# NGTA March Madness!!!



## dutchman (Feb 19, 2012)

The March NGTA Shoot will be held on Sunday, March 4. This shoot has been named "March Madness" due to the fact that RogerB will be our lead host for the event. This means that Roger will be the man that makes all the decisions as to target placement, stake placement, limb trimming, and everything else. It'll be great!

We'll start shooting after the devotional service, which will be held by 9:00 a.m. We'll shoot 20 targets (at least) and there may even be a surprise or two in store, as Roger is usually full of surprises! We'll wind up and start pulling targets by about 3:30 p.m. As always, lunch will be available for a $5 per person donation to help defray expenses.
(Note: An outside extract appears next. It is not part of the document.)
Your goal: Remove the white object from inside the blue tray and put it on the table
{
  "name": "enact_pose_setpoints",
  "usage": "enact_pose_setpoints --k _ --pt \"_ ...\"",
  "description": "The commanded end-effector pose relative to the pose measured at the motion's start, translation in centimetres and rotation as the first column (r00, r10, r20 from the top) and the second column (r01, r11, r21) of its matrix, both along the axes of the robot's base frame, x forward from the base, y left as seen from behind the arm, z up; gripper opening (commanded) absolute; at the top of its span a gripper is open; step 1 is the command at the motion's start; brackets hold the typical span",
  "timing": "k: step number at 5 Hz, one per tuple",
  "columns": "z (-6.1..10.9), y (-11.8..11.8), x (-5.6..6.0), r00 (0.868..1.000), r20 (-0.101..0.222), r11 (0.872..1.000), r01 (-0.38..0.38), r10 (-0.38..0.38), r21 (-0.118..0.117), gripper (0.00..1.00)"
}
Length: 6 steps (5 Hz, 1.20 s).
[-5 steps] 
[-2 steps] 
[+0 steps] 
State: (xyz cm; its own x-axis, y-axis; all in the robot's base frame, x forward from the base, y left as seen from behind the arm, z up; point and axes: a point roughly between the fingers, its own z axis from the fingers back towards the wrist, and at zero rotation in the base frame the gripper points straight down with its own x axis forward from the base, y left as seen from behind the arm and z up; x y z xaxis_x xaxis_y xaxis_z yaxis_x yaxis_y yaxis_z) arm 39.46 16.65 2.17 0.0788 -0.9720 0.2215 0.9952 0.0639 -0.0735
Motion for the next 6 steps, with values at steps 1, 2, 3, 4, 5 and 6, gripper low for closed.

Shoot fees are $5 for club members, $10 for non-members, and we also have family rates available. You can shoot as many times as you like for one low price. First timers to our club shoot for free.

We are located in Gainesville, GA. Our address:

2295 Lee Land Road
Gainesville, GA 30507

Directions:

Take I 985 North to Exit 20 - CANDLER Rd.(aka GA Hwy 60) Turn Right. Follow Candler Rd East past the Hall County Landfill on the left and Atlas Cold Storage on the right. Keep going a little further until you get to LEE LAND RD on the Right. You will see our big NGT sign. Turn Right and follow LEE LAND Rd until it forks under the cell tower and large powerline. We are there on the left. We have an NGTA sign just at our gated entry. If you go under the large powerline, you have gone too far!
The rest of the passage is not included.